Size-dependent dynamic stability of nanocomposite enriched micro-shell panels in thermal environment using the modified couple stress theory

This work aims to evaluate dynamic stability of micro-shell panels enriched by nanocomposites based on an analytical approach. In order to capture the effects of size on the mechanical behaviour of the micro-shell panels, the modified couple stress theory is employed which uses the material length scale parameter. The fundamental equations incorporating kinematic, constitutive, equilibrium and compatibility equations, are developed based on the first-order shear deformation theory (FSDT) which supports analysis of thin and moderately thick microshells. The extended fundamental differential equations are solved by the Galerkin method which results a closed-form solution for evaluating the dynamic stability of the proposed micro-shell panels. Then, some comparative studies are conducted to validate accuracy of the proposed method. Finally, by performing an extended parametric study, effects of the material length scale parameter on the dynamic stability of the proposed micro-shell panels are investigated.

Automated summary

This work aims to evaluate the dynamic stability of micro-shell panels enriched by nanocomposites using an analytical approach.

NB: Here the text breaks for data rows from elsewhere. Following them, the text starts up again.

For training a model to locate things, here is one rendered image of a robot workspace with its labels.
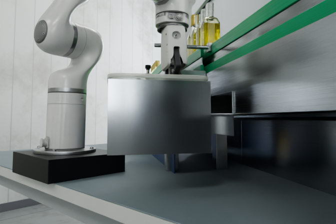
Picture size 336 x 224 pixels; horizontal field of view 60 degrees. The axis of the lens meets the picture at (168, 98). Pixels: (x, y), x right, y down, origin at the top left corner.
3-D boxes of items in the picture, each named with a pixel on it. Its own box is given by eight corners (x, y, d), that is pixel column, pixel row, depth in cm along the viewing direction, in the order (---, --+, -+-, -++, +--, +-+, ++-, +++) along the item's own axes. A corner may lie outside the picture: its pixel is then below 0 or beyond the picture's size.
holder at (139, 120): (235, 152, 64) (234, 82, 65) (106, 155, 58) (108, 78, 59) (209, 145, 80) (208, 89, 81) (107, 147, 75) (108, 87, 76)
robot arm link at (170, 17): (193, 11, 69) (193, 23, 69) (184, 23, 78) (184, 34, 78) (158, 9, 68) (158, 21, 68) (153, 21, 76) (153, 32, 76)
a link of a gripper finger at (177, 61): (182, 52, 64) (179, 76, 67) (176, 42, 71) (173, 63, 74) (177, 52, 64) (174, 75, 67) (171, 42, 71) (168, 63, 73)
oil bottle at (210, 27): (221, 78, 96) (220, 15, 98) (205, 77, 95) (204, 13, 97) (215, 80, 102) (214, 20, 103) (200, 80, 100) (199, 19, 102)
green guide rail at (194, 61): (204, 72, 88) (203, 46, 88) (200, 72, 88) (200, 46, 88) (141, 103, 259) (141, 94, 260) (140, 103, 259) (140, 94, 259)

The modified couple stress theory is utilized to account for the size effects on the mechanical behavior of the micro-shell panels. The fundamental equations, based on the first-order shear deformation theory, are solved using the Galerkin method to obtain a closed-form solution for evaluating the dynamic stability of the proposed micro-shell panels. Comparative studies and a parametric study are conducted to validate the accuracy of the proposed method and investigate the effects of the material length scale parameter on the dynamic stability of the micro-shell panels.